◆ **Activity**: In the records that follow, show each line where the word "vertices" is present.

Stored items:
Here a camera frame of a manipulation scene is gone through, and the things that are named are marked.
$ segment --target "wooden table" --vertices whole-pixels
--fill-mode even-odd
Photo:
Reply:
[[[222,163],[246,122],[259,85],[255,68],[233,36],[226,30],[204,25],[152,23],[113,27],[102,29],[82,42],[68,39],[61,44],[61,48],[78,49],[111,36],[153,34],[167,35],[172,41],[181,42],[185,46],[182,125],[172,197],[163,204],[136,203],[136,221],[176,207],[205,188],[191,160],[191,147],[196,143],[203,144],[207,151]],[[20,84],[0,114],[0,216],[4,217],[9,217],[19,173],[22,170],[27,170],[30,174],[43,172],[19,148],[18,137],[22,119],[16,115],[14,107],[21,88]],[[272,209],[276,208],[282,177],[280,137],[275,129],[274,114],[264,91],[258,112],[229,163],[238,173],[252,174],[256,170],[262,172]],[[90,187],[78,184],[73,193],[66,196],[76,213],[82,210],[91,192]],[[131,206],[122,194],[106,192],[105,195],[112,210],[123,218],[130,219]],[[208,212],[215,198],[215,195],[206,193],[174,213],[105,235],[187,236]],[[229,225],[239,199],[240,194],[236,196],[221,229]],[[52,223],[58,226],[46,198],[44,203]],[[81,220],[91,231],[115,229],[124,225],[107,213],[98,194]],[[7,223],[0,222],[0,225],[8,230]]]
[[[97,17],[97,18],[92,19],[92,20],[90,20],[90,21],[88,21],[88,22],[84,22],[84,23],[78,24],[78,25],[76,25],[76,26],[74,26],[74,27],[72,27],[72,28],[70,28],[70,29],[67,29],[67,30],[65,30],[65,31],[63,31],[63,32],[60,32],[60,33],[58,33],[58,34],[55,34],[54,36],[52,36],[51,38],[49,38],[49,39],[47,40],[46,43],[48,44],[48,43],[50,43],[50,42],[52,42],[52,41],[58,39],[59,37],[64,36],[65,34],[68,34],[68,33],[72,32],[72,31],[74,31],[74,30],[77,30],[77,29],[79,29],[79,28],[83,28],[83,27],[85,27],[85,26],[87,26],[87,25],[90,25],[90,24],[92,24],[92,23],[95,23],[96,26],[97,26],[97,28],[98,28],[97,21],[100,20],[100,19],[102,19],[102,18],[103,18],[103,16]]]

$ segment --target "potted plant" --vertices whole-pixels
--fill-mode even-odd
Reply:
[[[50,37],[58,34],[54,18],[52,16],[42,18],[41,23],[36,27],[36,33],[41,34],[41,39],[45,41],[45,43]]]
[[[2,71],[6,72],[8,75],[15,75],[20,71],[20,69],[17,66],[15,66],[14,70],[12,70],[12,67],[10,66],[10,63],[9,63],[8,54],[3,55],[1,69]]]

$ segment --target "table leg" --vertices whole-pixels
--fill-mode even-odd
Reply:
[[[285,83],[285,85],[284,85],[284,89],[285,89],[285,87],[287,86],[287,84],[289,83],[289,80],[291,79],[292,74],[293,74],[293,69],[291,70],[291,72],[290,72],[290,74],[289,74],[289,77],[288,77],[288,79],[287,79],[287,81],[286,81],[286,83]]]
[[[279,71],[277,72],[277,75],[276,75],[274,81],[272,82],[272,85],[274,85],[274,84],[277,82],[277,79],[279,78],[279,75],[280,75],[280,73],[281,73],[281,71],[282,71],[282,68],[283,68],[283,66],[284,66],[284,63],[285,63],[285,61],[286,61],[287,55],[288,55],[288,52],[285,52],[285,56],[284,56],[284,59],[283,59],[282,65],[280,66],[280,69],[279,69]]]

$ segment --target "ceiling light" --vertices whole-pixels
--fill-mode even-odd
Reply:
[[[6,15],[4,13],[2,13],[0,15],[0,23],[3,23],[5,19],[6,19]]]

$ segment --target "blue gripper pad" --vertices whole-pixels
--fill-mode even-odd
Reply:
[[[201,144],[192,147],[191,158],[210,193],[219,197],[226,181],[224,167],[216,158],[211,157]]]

◆ **Finished exercise**:
$ segment --target "wooden table" --vertices whole-pixels
$ segment --target "potted plant" --vertices whole-pixels
$ segment --target "table leg" --vertices whole-pixels
$ segment --target "ceiling light" --vertices whole-pixels
$ segment --target "blue gripper pad" --vertices whole-pixels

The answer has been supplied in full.